(INSTRUCTIONS FOR THE TASK)
Below is a listing. Write out exactly its lines between the one holding "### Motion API" and the one holding "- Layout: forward", inclusive.

(MATERIAL SHOWN)
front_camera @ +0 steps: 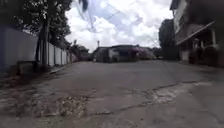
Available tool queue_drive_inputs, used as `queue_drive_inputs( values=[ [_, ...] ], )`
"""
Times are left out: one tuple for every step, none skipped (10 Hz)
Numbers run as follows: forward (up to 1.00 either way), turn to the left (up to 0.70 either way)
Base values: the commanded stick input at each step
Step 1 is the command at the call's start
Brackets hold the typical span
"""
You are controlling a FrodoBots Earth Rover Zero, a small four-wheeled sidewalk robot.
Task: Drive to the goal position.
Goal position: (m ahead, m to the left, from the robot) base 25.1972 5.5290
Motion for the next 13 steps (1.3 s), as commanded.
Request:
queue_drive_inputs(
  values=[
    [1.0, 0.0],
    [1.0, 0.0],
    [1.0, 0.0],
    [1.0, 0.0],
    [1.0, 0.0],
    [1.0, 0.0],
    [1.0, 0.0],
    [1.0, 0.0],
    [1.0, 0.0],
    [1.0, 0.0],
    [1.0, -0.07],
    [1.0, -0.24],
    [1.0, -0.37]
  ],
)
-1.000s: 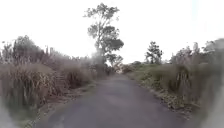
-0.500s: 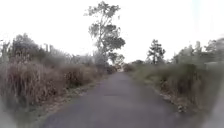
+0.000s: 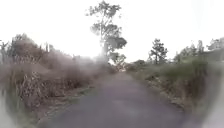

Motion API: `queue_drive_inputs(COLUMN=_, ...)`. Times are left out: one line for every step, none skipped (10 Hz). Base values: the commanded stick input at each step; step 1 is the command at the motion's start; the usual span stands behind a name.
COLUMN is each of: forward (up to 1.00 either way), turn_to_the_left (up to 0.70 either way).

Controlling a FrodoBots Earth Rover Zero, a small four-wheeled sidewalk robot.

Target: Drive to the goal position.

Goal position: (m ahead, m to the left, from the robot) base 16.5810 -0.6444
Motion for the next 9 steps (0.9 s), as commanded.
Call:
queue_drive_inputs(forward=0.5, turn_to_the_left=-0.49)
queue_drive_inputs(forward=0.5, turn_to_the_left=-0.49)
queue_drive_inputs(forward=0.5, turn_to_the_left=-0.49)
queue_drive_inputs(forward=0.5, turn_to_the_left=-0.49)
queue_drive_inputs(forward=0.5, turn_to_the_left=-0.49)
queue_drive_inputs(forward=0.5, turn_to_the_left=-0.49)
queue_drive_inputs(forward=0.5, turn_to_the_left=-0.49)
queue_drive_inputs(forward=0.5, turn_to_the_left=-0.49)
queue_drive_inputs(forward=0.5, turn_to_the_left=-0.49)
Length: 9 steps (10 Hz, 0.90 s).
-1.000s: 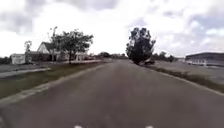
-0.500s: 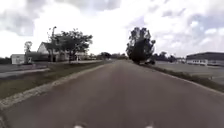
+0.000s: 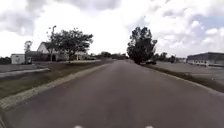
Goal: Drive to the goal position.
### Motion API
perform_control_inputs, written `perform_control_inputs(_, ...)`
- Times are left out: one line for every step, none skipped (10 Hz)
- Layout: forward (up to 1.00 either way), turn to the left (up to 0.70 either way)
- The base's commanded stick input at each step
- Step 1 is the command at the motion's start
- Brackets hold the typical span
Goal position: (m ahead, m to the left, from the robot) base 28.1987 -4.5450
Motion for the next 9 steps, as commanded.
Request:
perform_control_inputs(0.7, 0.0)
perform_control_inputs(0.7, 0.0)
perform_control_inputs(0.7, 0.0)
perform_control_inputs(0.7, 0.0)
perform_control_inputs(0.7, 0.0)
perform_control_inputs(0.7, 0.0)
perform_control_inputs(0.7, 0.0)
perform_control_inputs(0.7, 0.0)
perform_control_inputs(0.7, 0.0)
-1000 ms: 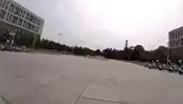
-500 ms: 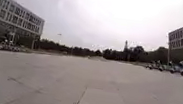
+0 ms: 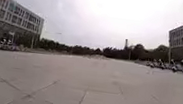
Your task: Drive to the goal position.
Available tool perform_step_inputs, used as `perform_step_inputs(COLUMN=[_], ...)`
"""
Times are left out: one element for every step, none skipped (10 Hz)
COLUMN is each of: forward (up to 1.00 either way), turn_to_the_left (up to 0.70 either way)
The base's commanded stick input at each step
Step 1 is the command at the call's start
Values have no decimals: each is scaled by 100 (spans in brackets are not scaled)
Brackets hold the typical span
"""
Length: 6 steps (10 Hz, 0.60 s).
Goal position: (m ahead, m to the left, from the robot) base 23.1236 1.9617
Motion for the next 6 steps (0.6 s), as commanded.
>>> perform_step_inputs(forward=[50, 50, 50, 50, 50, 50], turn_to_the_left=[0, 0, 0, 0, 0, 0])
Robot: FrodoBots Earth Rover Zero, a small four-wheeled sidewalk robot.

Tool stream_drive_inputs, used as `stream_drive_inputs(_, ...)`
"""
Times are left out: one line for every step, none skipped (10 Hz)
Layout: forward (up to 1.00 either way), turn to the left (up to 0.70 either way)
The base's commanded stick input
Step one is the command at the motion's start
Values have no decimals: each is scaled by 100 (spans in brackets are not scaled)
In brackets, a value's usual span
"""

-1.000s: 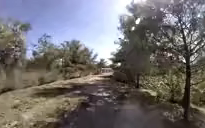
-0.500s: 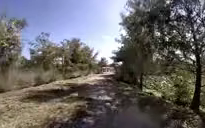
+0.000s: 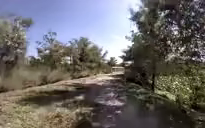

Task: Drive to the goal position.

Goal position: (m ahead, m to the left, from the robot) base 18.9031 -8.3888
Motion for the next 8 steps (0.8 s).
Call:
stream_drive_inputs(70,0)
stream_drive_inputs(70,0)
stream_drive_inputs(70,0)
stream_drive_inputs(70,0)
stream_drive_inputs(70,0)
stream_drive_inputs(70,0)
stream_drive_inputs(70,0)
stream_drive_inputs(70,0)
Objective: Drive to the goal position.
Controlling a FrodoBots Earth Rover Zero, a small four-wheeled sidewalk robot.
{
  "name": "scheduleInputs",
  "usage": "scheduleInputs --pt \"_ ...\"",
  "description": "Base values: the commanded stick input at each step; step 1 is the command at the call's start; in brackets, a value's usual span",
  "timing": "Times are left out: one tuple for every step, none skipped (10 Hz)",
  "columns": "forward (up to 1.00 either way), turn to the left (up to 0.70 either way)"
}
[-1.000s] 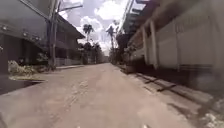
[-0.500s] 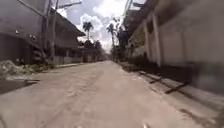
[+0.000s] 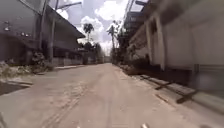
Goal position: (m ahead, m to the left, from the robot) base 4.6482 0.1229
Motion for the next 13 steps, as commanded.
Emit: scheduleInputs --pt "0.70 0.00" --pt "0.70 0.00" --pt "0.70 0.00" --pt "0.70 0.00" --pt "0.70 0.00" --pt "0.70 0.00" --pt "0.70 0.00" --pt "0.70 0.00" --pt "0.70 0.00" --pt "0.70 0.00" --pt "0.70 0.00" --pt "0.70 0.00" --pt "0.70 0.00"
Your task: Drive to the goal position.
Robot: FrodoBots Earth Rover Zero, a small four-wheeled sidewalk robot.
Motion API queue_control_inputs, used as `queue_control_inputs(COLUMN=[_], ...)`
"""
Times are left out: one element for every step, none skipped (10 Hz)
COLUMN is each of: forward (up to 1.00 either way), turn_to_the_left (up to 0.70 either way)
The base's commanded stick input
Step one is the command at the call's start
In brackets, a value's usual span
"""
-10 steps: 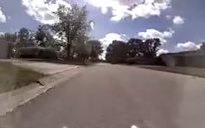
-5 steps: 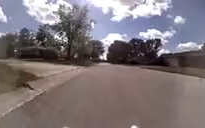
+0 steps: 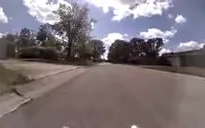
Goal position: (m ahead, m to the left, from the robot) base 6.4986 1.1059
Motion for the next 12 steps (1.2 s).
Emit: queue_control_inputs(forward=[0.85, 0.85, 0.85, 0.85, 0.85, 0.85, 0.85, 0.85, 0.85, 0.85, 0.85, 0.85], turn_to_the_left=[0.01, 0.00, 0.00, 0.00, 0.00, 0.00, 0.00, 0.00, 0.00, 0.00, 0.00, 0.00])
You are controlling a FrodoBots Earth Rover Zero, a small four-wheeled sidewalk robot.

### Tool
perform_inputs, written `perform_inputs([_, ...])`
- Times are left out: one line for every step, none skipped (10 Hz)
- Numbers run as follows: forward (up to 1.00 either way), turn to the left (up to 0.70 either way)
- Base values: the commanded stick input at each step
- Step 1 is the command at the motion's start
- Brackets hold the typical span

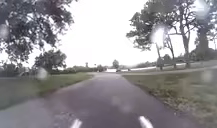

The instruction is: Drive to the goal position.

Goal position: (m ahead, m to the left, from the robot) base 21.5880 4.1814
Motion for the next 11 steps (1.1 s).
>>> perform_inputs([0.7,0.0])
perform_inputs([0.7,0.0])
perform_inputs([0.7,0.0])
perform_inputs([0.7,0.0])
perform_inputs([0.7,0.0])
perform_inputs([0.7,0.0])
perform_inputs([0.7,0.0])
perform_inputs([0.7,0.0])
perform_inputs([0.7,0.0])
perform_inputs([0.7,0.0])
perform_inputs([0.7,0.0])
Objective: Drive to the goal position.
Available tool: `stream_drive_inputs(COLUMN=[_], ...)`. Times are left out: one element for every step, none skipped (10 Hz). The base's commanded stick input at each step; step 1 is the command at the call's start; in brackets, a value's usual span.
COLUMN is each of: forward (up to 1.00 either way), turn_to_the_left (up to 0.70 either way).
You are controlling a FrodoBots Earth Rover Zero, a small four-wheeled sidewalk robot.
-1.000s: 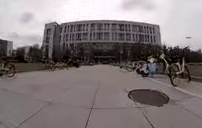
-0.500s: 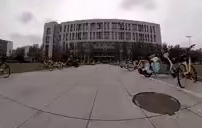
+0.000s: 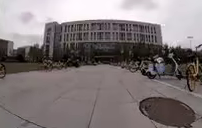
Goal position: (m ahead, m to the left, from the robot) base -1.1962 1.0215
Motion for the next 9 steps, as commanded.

(EXPECTED ANSWER)
### Motion API
perform_control_inputs, written `perform_control_inputs(_, ...)`
- Times are left out: one line for every step, none skipped (10 Hz)
- Layout: forward (up to 1.00 either way), turn to the left (up to 0.70 either way)

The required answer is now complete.